Data Quality

Data Quality is the measure of usefulness of data for end-user or data processing software. Data is considered high quality if it's fit for it's intended use; So it should have desired features, and be without defects.

The quality of the predictions directly corresponds to the quality of data you train the model with.

  • Data quality is better than data quantity.
  • Data quality improvement, often works better that model improvement.
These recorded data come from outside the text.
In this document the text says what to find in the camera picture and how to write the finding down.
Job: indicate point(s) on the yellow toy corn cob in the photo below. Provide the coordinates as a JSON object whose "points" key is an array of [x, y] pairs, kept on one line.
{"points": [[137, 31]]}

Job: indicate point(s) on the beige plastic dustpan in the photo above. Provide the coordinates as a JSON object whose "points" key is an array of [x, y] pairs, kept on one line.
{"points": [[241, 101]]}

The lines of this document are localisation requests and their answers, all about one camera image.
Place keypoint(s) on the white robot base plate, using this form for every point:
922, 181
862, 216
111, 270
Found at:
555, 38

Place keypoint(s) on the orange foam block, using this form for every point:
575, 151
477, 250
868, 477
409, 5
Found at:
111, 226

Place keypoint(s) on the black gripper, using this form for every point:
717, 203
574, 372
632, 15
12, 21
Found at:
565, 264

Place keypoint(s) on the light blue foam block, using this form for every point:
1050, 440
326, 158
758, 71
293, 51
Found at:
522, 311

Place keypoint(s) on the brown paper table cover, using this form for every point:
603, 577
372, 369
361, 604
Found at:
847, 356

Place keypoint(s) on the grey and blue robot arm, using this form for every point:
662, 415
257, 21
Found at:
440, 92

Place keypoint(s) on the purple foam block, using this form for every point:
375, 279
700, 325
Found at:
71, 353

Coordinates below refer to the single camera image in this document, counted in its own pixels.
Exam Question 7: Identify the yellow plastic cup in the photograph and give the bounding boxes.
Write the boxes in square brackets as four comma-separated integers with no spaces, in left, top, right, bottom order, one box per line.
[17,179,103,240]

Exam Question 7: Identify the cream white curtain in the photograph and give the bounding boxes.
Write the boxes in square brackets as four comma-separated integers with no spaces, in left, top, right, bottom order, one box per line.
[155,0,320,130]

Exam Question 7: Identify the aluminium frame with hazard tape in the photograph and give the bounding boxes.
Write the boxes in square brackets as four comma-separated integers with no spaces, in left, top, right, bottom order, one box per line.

Traits of high quality data:

  • Free from biases
  • No leaked features
  • Independent samples
  • High predictive power
  • No duplicated samples
  • Train & test sets have the same probability distributions

Solving Data Quality Problems:

  • Data Profiling: Data profiling analyzes data sets; it helps us tackle bad data quality by identifying patterns, outliers, and other key characteristics in a data set and seeing which variables are most predictive for any given outcome. These profiles are also helpful for identifying which variables contain missing values and filling in null values or other gaps.
  • Data Contracts: A typical contract is an agreement between two parties, so a data contract is an agreement between the developers and customers of that data. They agree on the values received and sent as part of the data.
  • Anomaly detection: An anomaly can be defined as any event that deviates from normal behavior. In other words, it can be seen as an event that does not conform to what one would expect to find in a normal distribution or pattern.